Main Recommendation System
recc <- NA
targeted_skin <- NA
# This algorithm only recommends within one skin_type
trainMyAlgorithm <- function(data, metadata, skin) {
targeted_skin <<- metadata[metadata[,skin] == 1, "product"]
filtered_data <- data[,targeted_skin]
recc <<- HybridRecommender(Recommender(filtered_data[1:69], method="IBCF", param=list(method =
"Pearson",k=300)),
Recommender(filtered_data[1:69], method="POPULAR", param= NULL),
weights = c(0.65,0.35)
)
}
applyMyAlgorithm <- function(data) {
filtered_data <- data[,targeted_skin]
pre <- predict(recc, filtered_data, n = 2)
return(as(pre,"list"))
}
Predictions
trainMyAlgorithm(train, sephora_reviews_edited, skin="skin_type_oily")
head(applyMyAlgorithm(known))
## $`1`
## [1] "P382355" "P382355"
##
## $`12`
## [1] "P382355" "P382355"
##
## $`13`
## [1] "P38217" "P38217"
##
## $`14`
## [1] "P38217" "P38217"
##
## $`17`
## [1] "P38217" "P38217"
##
## $`21`
## [1] "P382355" "P382355"
Second Recommendation System
recc <- NA
targeted_skin <- NA
# This algorithm only recommends within one skin_type
trainMyAlgorithm <- function(data, metadata, skin) {
targeted_skin <<- metadata[metadata[,skin] == 1, "product"]
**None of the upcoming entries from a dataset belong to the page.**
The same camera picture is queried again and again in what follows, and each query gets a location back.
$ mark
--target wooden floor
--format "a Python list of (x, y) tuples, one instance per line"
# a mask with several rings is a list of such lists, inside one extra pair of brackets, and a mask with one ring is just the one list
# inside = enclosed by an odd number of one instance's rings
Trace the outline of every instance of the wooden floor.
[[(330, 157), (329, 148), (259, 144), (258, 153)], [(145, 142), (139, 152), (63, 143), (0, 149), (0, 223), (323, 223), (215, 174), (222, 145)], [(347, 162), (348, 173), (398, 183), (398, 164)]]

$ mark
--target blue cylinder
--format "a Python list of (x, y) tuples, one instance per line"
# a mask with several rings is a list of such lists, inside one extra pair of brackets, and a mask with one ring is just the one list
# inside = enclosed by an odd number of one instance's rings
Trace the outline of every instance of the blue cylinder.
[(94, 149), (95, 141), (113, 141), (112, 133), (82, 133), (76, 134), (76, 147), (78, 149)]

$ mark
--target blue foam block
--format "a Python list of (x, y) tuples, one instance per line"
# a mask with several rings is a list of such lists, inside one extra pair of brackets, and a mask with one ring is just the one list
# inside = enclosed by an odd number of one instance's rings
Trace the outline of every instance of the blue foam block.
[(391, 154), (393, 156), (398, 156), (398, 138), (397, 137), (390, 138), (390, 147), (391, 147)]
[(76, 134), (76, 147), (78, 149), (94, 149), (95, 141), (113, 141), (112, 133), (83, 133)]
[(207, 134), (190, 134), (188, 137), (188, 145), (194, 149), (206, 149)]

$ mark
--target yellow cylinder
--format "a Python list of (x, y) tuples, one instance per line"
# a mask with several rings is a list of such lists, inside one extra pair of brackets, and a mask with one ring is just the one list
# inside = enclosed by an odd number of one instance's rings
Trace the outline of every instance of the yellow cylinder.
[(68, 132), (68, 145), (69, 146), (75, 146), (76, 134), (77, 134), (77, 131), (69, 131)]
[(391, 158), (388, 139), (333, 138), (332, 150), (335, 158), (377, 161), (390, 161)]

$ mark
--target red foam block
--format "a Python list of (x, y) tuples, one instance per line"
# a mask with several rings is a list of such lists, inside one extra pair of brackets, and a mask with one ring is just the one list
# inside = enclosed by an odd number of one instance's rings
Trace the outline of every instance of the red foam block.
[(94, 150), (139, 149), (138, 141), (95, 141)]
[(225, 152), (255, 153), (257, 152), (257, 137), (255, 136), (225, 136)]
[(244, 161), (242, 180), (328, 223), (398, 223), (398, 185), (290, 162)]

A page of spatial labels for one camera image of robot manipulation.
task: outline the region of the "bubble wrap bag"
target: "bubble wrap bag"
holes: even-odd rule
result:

filtered_data <- data[,targeted_skin]
recc <<- Recommender(filtered_data[1:69], method="UBCF",param=list(nn=40))
}
applyMyAlgorithm <- function(data) {
filtered_data <- data[,targeted_skin]
pre <- predict(recc, filtered_data, n = 2)
return(as(pre, "list"))
}
Predictions
trainMyAlgorithm(train, sephora_reviews_edited, skin="skin_type_combination")
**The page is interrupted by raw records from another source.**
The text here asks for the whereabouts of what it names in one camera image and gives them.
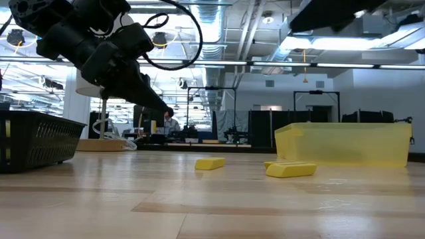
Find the yellow translucent container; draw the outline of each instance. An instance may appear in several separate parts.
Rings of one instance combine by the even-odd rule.
[[[319,165],[404,167],[409,123],[293,123],[275,131],[278,157]]]

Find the black cable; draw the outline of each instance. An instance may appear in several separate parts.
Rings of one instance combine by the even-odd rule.
[[[13,19],[13,16],[11,15],[9,17],[9,19],[7,19],[7,21],[5,22],[5,24],[3,24],[3,26],[1,26],[1,28],[0,28],[0,36],[6,31],[6,28],[11,24],[12,19]]]
[[[112,19],[112,15],[109,13],[109,11],[102,4],[102,0],[99,0],[99,5],[100,5],[101,8],[103,8],[103,10],[105,11],[106,14],[111,16],[110,17],[110,24],[109,24],[108,30],[105,33],[95,33],[94,31],[92,31],[92,32],[95,36],[106,37],[106,36],[109,36],[112,33],[112,31],[114,30],[114,20]]]
[[[203,45],[204,45],[204,37],[203,37],[203,34],[202,34],[202,29],[201,29],[201,26],[199,25],[198,21],[196,20],[195,16],[194,16],[194,15],[193,15],[193,14],[192,14],[189,10],[187,10],[184,6],[182,6],[182,5],[180,5],[180,4],[176,3],[176,2],[174,2],[174,1],[172,1],[172,0],[160,0],[160,1],[162,1],[162,2],[164,2],[164,3],[168,3],[168,4],[171,4],[171,5],[175,6],[176,8],[178,8],[178,9],[182,10],[184,13],[186,13],[186,14],[187,14],[187,15],[188,15],[191,19],[192,19],[192,21],[195,23],[195,25],[196,25],[196,27],[197,27],[197,29],[198,29],[198,33],[199,33],[199,47],[198,47],[198,51],[197,51],[197,53],[196,53],[195,57],[193,57],[193,59],[192,59],[192,60],[190,60],[189,62],[184,63],[184,64],[183,64],[183,65],[181,65],[181,66],[174,67],[174,68],[169,68],[169,67],[161,66],[161,65],[159,65],[159,64],[154,63],[154,62],[153,62],[153,61],[149,58],[149,56],[148,56],[146,53],[144,53],[144,54],[142,55],[142,57],[144,57],[144,59],[145,59],[145,60],[146,60],[149,64],[151,64],[152,66],[154,66],[154,67],[156,67],[156,68],[158,68],[158,69],[161,69],[161,70],[168,70],[168,71],[181,70],[181,69],[184,69],[184,68],[186,68],[186,67],[188,67],[188,66],[192,65],[193,63],[195,63],[195,61],[196,61],[196,60],[198,60],[199,56],[201,55],[202,47],[203,47]]]
[[[150,24],[150,22],[152,22],[153,20],[157,19],[158,17],[162,17],[162,16],[166,16],[167,18],[161,24],[156,24],[155,26],[148,26],[148,24]],[[158,29],[158,28],[164,27],[168,23],[169,19],[170,19],[170,17],[168,16],[167,13],[158,13],[158,14],[150,17],[143,27],[147,28],[147,29]]]

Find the metal frame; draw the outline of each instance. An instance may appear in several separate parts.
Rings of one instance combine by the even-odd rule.
[[[307,94],[313,94],[313,95],[323,95],[327,94],[329,97],[331,97],[329,94],[336,94],[337,95],[337,103],[338,103],[338,122],[341,123],[341,104],[340,104],[340,93],[339,92],[324,92],[321,90],[310,90],[310,91],[294,91],[294,121],[297,121],[297,94],[298,93],[307,93]]]
[[[189,99],[191,98],[190,92],[192,89],[197,89],[198,91],[204,89],[206,91],[209,90],[233,90],[234,92],[234,111],[233,111],[233,126],[236,127],[236,88],[232,87],[215,87],[215,86],[207,86],[207,87],[188,87],[187,88],[187,111],[186,111],[186,125],[189,126]]]

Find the basket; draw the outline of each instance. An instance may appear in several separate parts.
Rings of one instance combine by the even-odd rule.
[[[38,112],[0,111],[0,173],[73,158],[84,127]]]

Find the sponge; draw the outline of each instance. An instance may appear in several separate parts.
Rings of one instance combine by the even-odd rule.
[[[317,165],[313,163],[279,165],[271,164],[266,171],[267,176],[285,178],[313,175]]]
[[[264,167],[267,168],[272,164],[278,164],[278,165],[293,165],[293,164],[302,164],[305,162],[296,162],[296,161],[274,161],[274,162],[264,162]]]
[[[195,169],[213,170],[213,169],[217,169],[219,167],[223,167],[224,162],[225,162],[224,158],[220,158],[220,157],[198,159],[197,163],[195,164]]]

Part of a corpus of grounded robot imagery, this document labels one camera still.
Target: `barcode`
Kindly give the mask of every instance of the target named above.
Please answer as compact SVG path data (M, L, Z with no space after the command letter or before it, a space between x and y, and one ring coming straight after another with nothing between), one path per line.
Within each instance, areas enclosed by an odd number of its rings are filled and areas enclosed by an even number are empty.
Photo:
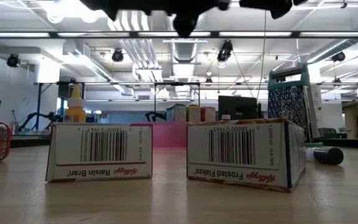
M81 162L126 161L126 131L91 132L82 130Z
M255 130L209 131L209 161L255 165Z

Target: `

head(applyMyAlgorithm(known))
## $`1`
## [1] "P384342"
##
## $`12`
## [1] "P384342"
##
## $`13`
## character(0)
##
## $`14`
## character(0)
##
## $`17`
## character(0)
##
## $`21`
## [1] "P384342"
Feedback Loop
Recommender systems require a strong feedback loop in order to provide valuable recommendations to users. As this recommender system will be sold to Makeup brands and will be installed at points of sale to facilitate customers in their buying decision, the feedback will be based on actual sale of products that are recommended. If a customer buys the product that is recommended, a transaction is considered a good recommendation, otherwise the recommender system considers it a bad recommendations and learns from it. Since consumers try the product before buying, purchase of product is a good indicator of a good recommendation.